There are many variations on the PGM, one of which is the transparency mask. A transparency mask is represented by a PGM image, except that in place of pixel intensities, there are opaqueness values.
Structure
A PGM file consists of a sequence of one or more PGM images. There are no data, delimiters, or padding before, after, or between images.
Each PGM image consists of the following:
- A "magic number" for identifying the file type. A pgm image's magic number is the two characters "P5".
- Whitespace (blanks, TABs, CRs, LFs).
- A width, formatted as ASCII characters in decimal.
- Whitespace.
- A height, again in ASCII decimal.
- Whitespace.
- The maximum gray value (Maxval), again in ASCII decimal. Must be less than 65536, and more than zero.
- Newline or other single whitespace character.
- A raster of Height rows, in order from top to bottom. Each row consists of Width gray values, in order from left to right. Each gray value is a number from 0 through Maxval, with 0 being black and Maxval being white. Each gray value is represented in pure binary by either 1 or 2 bytes. If the Maxval is less than 256, it is 1 byte. Otherwise, it is 2 bytes. The most significant byte is first.
- Each gray value is a number proportional to the intensity of the pixel, adjusted by the ITU-R Recommendation BT.709 gamma transfer function. (That transfer function specifies a gamma number of 2.2 and has a linear section for small intensities). A value of zero is therefore black. A value of Maxval represents CIE D65 white and the most intense value in the image and any other image to which the image might be compared.
- Note that a common variation on the PGM format is to have the gray value be "linear," i.e. as specified above except without the gamma adjustment. pnmgamma takes such a PGM variant as input and produces a true PGM as output.
- In the transparency mask variation on PGM, the value represents opaqueness. It is proportional to the fraction of intensity of a pixel that would show in place of an underlying pixel.

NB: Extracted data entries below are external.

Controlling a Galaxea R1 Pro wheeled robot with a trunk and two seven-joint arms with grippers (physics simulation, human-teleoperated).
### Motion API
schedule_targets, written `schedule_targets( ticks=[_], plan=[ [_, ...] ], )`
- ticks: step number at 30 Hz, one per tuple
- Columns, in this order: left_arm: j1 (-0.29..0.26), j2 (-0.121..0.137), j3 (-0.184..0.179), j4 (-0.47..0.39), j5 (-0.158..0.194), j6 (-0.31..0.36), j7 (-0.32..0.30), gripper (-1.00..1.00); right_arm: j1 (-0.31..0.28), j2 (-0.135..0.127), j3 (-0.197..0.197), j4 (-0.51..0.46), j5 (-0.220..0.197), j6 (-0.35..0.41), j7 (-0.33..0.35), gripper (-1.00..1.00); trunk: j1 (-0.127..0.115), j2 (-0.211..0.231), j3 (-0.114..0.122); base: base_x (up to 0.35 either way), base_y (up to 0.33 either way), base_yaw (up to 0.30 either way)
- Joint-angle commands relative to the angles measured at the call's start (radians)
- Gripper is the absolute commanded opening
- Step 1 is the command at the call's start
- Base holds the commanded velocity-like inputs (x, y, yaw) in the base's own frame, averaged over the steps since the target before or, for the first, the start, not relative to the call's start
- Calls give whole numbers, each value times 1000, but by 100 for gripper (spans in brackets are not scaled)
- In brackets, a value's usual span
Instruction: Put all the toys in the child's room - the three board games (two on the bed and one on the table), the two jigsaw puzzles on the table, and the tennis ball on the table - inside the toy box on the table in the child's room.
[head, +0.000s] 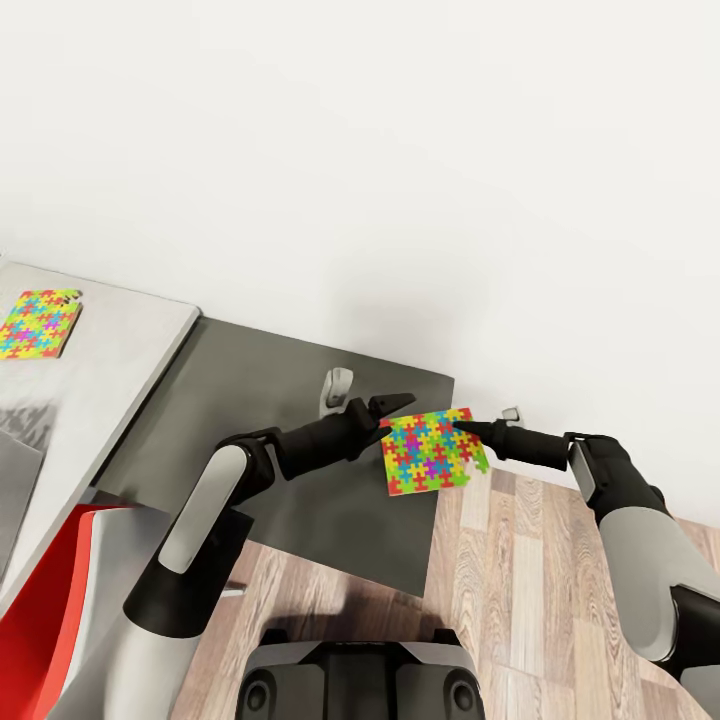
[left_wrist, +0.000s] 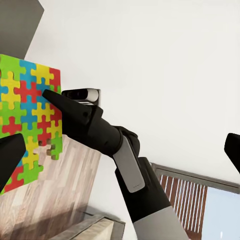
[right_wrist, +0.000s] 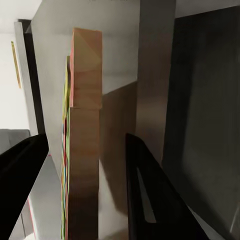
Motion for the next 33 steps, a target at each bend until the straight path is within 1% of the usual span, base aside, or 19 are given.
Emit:
schedule_targets(
  ticks=[1,14,19,24,33],
  plan=[
    [-1,0,1,-1,11,1,10,100,-1,0,-5,0,11,6,7,-100,1,-2,-1,0,0,0],
    [1,0,1,-1,10,1,12,100,2,-5,-5,-8,11,8,12,-100,1,-2,-1,0,0,0],
    [2,0,1,-1,11,1,19,100,5,-5,-5,-22,11,8,13,-100,1,-2,-1,0,0,0],
    [6,0,1,-2,15,1,41,100,7,-6,-5,-42,11,10,14,-100,1,-2,-1,0,0,0],
    [15,8,10,-6,20,0,32,100,18,-6,-6,-82,11,13,15,-100,1,-2,-1,0,0,0]
  ],
)
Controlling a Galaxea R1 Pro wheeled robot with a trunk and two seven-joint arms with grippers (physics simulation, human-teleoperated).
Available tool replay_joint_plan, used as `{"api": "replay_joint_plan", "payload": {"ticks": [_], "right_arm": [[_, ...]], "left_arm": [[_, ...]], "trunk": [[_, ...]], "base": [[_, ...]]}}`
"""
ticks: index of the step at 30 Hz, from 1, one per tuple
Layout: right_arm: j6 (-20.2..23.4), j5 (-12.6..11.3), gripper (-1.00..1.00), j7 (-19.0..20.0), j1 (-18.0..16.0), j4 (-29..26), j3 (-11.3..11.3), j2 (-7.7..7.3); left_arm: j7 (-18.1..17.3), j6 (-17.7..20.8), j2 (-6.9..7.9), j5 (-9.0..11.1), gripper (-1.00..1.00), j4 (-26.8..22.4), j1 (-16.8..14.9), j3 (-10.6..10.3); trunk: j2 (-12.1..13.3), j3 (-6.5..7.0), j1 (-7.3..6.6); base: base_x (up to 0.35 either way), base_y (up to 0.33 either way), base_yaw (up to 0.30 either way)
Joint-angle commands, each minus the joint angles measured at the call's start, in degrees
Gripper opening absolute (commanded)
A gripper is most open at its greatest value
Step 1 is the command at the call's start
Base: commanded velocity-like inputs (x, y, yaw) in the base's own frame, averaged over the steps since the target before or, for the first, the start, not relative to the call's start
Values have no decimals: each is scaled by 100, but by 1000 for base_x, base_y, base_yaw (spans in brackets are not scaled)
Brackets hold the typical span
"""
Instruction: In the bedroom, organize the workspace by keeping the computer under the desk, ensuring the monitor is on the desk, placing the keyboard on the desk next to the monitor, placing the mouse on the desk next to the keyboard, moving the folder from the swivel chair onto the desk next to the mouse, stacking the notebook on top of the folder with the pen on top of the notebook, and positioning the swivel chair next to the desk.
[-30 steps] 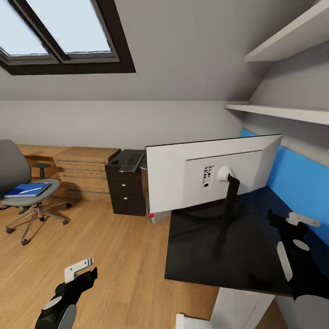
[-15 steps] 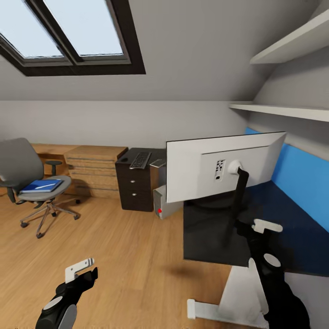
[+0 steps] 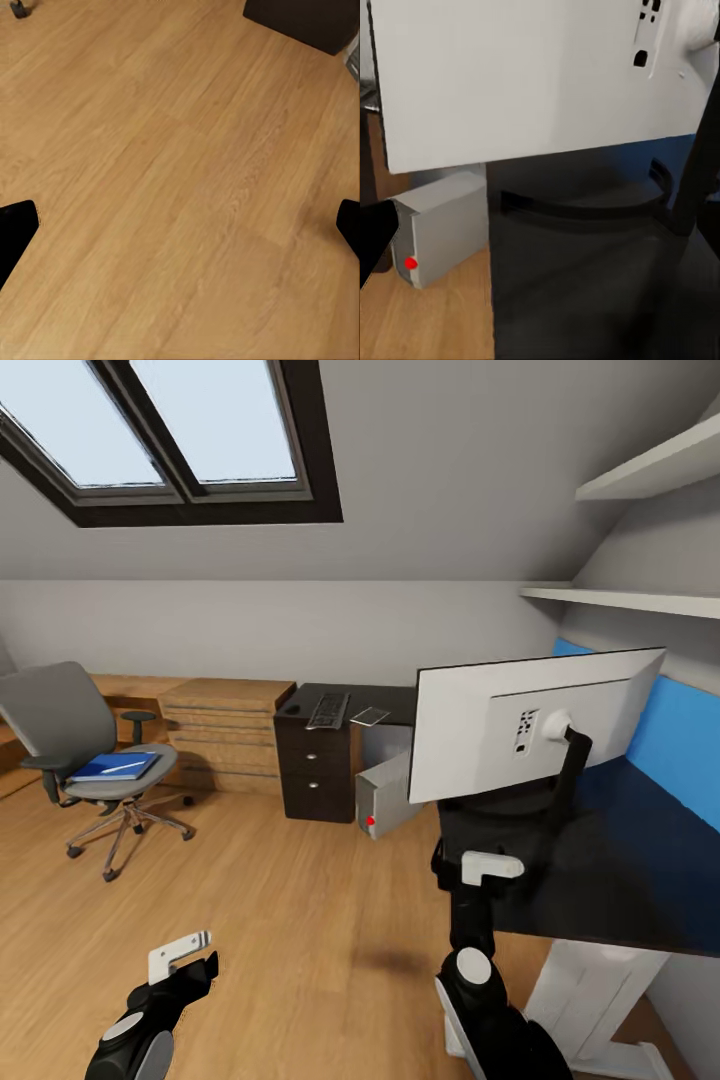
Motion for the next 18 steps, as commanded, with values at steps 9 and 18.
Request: {"api": "replay_joint_plan", "payload": {"ticks": [9, 18], "right_arm": [[39, 66, 100, -52, -4, 9, 23, -11], [-217, 138, 100, -117, -4, 16, 17, -32]], "left_arm": [[36, 13, 4, 68, 100, -5, -3, -12], [36, 20, 0, 68, 100, -4, -3, -12]], "trunk": [[-3, -6, 1], [-3, -6, 1]], "base": [[118, 331, 0], [162, 275, 0]]}}
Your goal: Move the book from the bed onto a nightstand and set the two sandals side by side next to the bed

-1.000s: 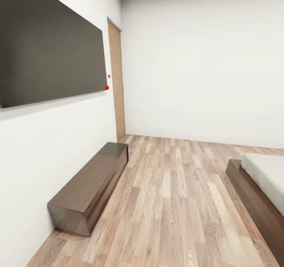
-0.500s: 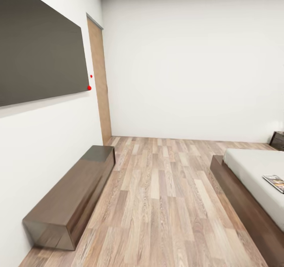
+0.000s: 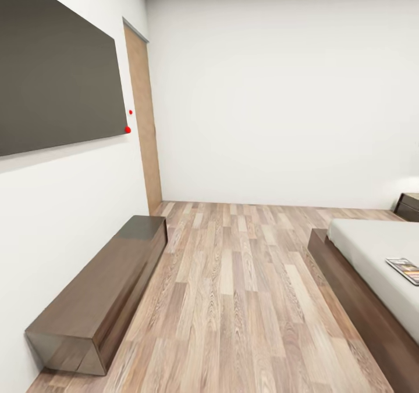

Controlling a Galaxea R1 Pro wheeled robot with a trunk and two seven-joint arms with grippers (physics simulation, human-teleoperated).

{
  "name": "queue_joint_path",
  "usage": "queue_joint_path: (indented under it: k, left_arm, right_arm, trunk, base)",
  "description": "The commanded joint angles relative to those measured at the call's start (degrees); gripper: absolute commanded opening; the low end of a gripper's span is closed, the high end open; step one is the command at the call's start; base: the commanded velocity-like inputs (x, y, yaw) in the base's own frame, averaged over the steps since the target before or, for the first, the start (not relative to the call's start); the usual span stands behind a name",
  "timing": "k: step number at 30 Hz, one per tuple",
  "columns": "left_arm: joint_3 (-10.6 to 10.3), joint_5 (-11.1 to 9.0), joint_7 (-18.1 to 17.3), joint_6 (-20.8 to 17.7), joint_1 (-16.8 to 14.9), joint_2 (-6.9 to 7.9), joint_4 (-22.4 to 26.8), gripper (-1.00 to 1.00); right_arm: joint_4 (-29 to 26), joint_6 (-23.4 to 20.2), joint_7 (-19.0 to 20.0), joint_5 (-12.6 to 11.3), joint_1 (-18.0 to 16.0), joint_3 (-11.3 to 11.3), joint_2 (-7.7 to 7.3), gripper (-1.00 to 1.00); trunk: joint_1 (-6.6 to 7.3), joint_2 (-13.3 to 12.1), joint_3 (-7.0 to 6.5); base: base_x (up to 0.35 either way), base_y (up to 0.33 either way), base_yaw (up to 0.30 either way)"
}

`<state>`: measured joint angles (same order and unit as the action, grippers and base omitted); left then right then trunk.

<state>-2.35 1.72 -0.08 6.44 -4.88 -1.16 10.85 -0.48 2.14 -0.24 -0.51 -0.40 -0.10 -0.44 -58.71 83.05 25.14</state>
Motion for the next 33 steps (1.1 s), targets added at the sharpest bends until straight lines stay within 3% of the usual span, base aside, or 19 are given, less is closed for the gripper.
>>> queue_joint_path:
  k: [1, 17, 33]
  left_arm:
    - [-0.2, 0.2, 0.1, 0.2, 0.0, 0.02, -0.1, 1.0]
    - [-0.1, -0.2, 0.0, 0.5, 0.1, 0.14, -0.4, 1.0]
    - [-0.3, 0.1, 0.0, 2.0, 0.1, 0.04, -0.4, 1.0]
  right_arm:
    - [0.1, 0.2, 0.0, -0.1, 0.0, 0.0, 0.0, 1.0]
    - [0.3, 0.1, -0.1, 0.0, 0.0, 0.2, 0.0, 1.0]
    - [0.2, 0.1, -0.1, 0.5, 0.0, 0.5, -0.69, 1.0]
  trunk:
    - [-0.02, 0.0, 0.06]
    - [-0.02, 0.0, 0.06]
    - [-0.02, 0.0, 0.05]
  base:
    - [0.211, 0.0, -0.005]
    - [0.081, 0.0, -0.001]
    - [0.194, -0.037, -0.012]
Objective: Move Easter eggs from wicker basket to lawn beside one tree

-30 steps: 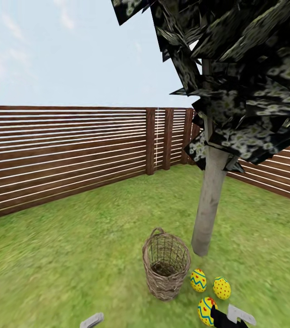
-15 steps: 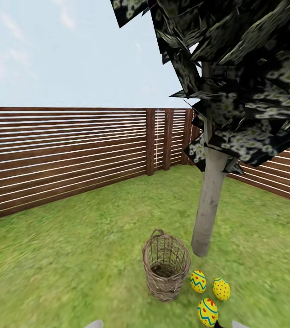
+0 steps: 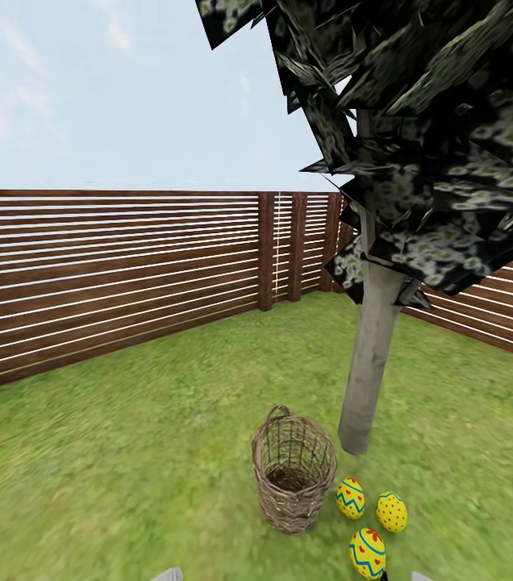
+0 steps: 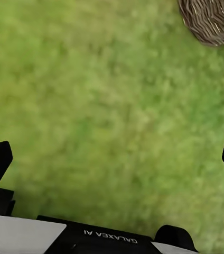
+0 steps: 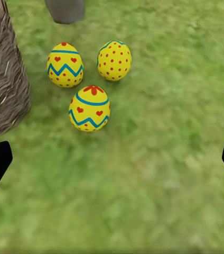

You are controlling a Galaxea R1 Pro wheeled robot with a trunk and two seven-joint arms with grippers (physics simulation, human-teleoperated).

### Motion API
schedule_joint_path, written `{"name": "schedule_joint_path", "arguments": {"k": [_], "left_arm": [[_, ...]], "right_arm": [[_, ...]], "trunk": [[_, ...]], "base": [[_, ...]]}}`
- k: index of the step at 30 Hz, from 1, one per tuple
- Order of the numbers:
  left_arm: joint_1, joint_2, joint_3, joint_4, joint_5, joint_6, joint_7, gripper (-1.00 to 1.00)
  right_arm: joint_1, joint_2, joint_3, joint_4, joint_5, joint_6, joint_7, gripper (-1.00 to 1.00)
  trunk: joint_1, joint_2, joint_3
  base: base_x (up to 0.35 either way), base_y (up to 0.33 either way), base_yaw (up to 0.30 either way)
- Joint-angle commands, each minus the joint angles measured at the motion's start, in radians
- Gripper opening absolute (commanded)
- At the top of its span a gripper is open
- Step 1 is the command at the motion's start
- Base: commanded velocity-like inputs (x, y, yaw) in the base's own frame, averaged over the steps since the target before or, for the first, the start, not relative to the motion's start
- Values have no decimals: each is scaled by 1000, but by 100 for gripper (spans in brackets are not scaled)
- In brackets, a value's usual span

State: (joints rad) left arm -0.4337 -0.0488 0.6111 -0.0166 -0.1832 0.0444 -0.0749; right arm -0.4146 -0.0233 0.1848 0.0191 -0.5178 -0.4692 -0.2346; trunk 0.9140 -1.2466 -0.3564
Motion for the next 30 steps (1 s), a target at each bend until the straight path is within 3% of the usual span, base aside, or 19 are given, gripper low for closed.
{"name": "schedule_joint_path", "arguments": {"k": [1, 30], "left_arm": [[0, 0, 9, -2, -9, 5, -2, 100], [0, 0, 9, -2, -9, 5, -2, 100]], "right_arm": [[-1, 0, 8, 2, -6, -3, -2, 100], [-1, 0, 8, 2, -6, -3, -2, 100]], "trunk": [[0, -1, -1], [0, -1, -1]], "base": [[0, 0, 0], [0, 0, 0]]}}
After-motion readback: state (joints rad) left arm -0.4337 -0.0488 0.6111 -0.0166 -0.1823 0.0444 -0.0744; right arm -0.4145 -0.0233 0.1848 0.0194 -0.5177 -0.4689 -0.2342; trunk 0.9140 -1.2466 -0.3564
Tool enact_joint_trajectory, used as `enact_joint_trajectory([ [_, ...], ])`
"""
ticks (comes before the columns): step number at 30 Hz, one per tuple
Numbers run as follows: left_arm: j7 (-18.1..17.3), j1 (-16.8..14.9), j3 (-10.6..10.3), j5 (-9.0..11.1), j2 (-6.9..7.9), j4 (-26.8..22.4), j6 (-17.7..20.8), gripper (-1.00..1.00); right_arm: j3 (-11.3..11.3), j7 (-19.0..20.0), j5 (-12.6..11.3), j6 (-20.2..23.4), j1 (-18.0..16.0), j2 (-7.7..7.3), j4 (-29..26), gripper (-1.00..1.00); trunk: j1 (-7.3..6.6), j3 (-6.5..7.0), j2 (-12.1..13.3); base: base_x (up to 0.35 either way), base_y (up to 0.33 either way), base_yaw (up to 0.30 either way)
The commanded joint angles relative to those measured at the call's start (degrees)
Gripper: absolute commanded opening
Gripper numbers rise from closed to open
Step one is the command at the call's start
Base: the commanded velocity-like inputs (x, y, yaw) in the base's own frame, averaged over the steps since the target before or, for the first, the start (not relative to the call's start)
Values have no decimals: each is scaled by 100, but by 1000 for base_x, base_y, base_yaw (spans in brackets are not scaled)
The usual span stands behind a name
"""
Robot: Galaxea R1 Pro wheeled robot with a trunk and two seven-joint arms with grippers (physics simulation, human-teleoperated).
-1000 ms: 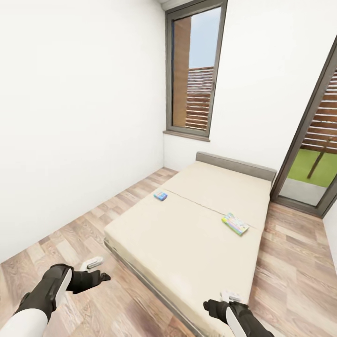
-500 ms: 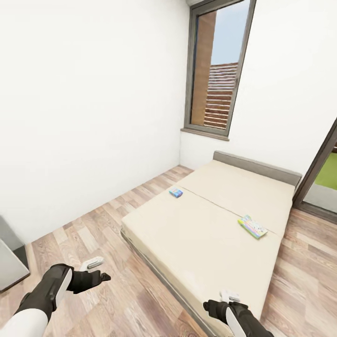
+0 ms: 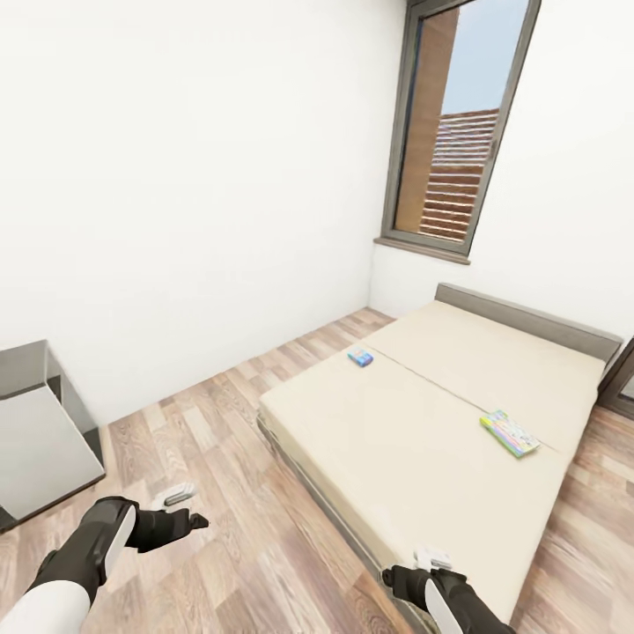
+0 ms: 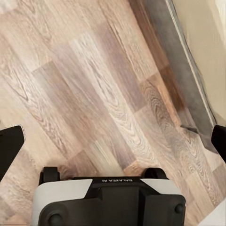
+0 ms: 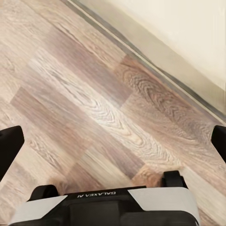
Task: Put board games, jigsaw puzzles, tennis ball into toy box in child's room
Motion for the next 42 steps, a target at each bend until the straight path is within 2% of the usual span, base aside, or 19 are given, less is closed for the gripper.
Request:
enact_joint_trajectory([
  [1, -33, -6, 19, -27, -4, -3, 29, 100, -19, -22, -48, 30, -1, 5, -13, 100, 2, -19, -13, -114, 0, 243],
  [42, -24, -6, 14, -27, -10, -3, 29, 100, -10, -26, -48, 22, -2, 13, 13, 100, 2, -279, -13, -9, 0, 226],
])
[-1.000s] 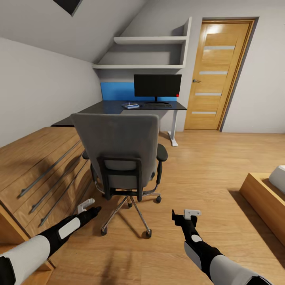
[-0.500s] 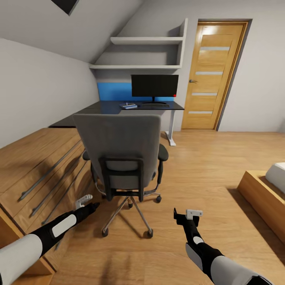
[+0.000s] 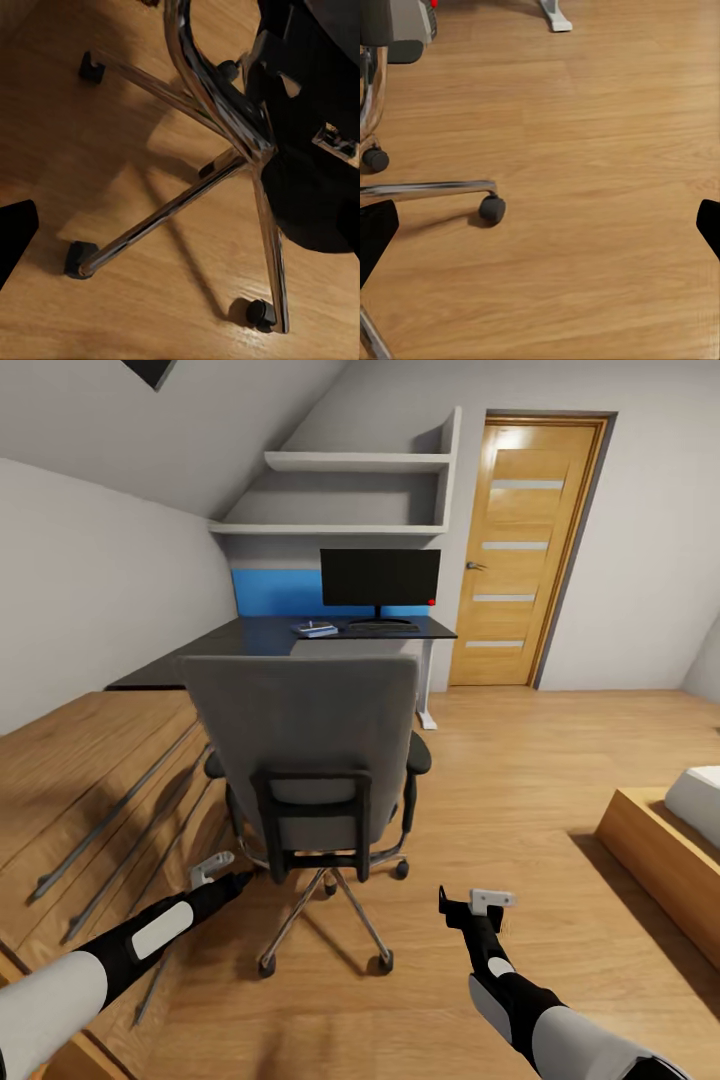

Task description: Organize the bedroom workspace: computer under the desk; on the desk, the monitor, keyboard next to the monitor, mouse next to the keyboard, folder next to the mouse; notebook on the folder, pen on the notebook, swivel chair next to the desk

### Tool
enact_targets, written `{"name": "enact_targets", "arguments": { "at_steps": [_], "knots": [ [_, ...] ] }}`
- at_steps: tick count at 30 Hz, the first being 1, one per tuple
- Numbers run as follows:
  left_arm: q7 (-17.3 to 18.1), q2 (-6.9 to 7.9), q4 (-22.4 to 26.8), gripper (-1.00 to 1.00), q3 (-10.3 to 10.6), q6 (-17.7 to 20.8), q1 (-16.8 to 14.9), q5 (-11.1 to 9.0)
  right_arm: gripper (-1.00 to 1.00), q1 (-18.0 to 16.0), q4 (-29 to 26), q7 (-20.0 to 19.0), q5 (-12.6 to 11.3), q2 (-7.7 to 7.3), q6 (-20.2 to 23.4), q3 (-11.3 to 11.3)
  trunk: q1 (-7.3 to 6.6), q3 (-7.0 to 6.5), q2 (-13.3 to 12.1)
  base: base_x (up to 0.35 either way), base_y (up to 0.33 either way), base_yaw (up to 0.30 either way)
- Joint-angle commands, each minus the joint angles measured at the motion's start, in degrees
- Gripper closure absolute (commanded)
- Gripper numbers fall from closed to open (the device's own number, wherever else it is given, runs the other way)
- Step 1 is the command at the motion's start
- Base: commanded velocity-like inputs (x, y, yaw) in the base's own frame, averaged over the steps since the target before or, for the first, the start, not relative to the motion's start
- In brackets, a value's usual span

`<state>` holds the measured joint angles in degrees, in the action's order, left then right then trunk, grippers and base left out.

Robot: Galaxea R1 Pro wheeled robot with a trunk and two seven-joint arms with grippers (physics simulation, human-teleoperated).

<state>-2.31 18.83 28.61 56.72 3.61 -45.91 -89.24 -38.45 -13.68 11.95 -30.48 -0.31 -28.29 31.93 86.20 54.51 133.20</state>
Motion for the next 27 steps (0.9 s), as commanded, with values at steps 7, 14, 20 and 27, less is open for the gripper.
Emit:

So what normally means white represents total opaqueness and what normally means black represents total transparency. In between, you would compute the intensity of a composite pixel of an "under" and "over" pixel as under * (1-(alpha/alpha_maxval)) + over * (alpha/alpha_maxval). Note that there is no gamma transfer function in the transparency mask.
- Characters from a "#" to the next end-of-line, before the maxval line, are comments and are ignored.
There is actually another version of the PGM format that is fairly rare: "plain" PGM format. The format above, which generally considered the normal one, is known as the "raw" PGM format. See pbm for some commentary on how plain and raw formats relate to one another and how to use them.
The difference in the plain format is:
- There is exactly one image in a file.
- The magic number is P2 instead of P5.
- Each pixel in the raster is represented as an ASCII decimal number (of arbitrary size).
- Each pixel in the raster has white space before and after it. There must be at least one character of white space between any two pixels, but there is no maximum.
- No line should be longer than 70 characters.